■ **Exercise**
Word for word, repeat the data; no picture should appear in the result.

--- Information shown Enclosed Below ---

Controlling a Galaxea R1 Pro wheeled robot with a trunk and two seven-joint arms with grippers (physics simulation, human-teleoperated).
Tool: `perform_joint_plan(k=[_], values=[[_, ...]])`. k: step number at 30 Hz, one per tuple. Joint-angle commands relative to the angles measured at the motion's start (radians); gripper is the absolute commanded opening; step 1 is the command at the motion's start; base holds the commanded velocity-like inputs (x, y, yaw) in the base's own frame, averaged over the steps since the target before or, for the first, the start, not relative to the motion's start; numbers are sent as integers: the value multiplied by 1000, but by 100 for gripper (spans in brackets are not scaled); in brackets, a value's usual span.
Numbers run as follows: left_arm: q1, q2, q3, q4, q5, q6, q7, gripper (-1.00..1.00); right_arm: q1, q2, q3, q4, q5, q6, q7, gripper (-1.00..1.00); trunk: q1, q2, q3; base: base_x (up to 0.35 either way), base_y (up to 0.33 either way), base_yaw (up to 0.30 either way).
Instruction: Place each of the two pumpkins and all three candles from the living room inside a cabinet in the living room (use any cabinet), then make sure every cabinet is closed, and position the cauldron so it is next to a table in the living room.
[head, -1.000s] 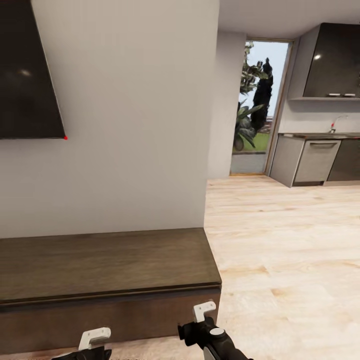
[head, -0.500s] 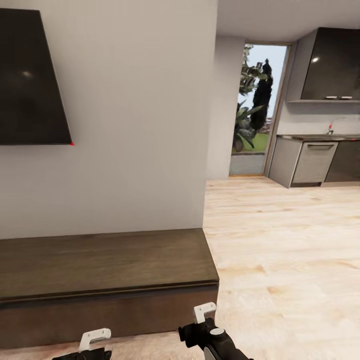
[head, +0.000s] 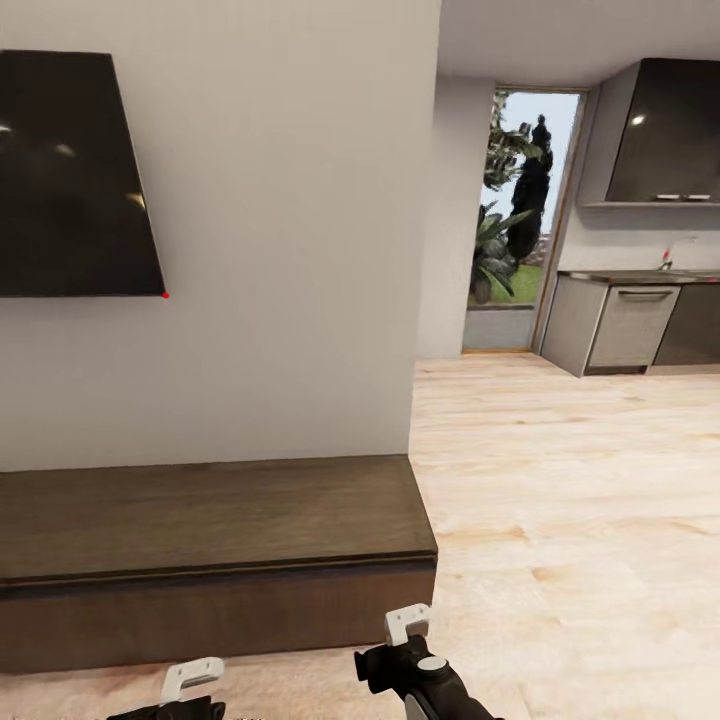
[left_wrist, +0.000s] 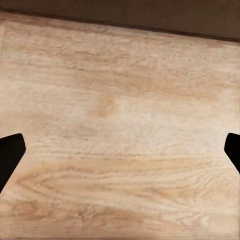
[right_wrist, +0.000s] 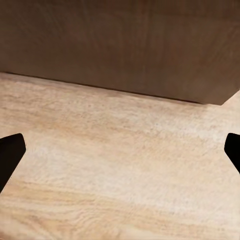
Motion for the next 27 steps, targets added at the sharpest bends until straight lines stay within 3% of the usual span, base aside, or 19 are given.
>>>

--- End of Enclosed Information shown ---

■ **Solution to this problem**
Controlling a Galaxea R1 Pro wheeled robot with a trunk and two seven-joint arms with grippers (physics simulation, human-teleoperated).
Tool: `perform_joint_plan(k=[_], values=[[_, ...]])`. k: step number at 30 Hz, one per tuple. Joint-angle commands relative to the angles measured at the motion's start (radians); gripper is the absolute commanded opening; step 1 is the command at the motion's start; base holds the commanded velocity-like inputs (x, y, yaw) in the base's own frame, averaged over the steps since the target before or, for the first, the start, not relative to the motion's start; numbers are sent as integers: the value multiplied by 1000, but by 100 for gripper (spans in brackets are not scaled); in brackets, a value's usual span.
Numbers run as follows: left_arm: q1, q2, q3, q4, q5, q6, q7, gripper (-1.00..1.00); right_arm: q1, q2, q3, q4, q5, q6, q7, gripper (-1.00..1.00); trunk: q1, q2, q3; base: base_x (up to 0.35 either way), base_y (up to 0.33 either way), base_yaw (up to 0.30 either way).
Instruction: Place each of the two pumpkins and all three candles from the living room inside a cabinet in the living room (use any cabinet), then make sure every cabinet is closed, and position the cauldron so it is next to a table in the living room.
[head, -1.000s] 
[head, -0.500s] 
[head, +0.000s] 
[left_wrist, +0.000s] 
[right_wrist, +0.000s] 
Motion for the next 27 steps, targets added at the sharpest bends until straight lines stay within 3% of the usual span, base aside, or 19 are given.
>>>

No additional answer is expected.